YOUR INSTRUCTIONS ▸ When "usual" occurs in a line of the material, copy that line.

::: AVAILABLE DATA

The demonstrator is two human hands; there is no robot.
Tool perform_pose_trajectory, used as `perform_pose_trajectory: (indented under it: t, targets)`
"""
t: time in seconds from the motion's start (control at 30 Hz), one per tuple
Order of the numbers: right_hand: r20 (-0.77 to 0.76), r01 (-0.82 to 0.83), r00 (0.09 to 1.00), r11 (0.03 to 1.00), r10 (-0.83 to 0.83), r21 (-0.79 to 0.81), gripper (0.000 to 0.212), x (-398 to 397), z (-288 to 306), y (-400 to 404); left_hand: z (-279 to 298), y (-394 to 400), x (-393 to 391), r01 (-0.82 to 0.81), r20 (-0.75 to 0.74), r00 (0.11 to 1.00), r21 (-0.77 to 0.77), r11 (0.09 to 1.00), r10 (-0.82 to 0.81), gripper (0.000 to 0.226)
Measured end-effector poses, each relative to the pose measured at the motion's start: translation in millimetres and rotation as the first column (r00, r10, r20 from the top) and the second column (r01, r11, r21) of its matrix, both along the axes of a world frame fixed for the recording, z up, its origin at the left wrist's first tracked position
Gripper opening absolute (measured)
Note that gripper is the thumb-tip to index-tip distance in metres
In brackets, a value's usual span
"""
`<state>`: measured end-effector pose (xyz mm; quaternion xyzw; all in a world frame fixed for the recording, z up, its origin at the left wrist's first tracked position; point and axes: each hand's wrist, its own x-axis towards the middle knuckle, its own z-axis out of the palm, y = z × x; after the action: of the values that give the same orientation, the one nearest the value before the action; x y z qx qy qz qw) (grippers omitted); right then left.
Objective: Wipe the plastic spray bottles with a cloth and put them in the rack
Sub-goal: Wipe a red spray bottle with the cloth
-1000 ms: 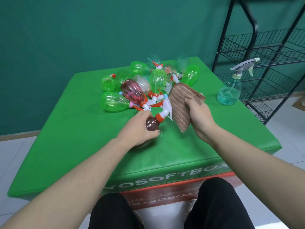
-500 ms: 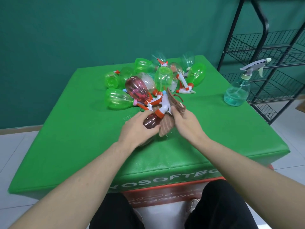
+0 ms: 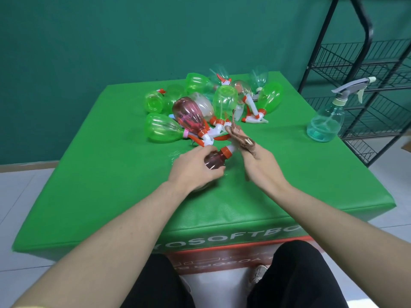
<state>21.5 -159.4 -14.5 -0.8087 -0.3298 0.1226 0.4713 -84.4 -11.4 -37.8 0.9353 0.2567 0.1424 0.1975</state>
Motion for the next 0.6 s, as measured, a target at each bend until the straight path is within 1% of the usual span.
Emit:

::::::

FINISHED EXERCISE ▸
In brackets, a value's usual span
Motion for the next 0.6 s, as measured, a target at each bend until the straight path is within 1% of the usual span.

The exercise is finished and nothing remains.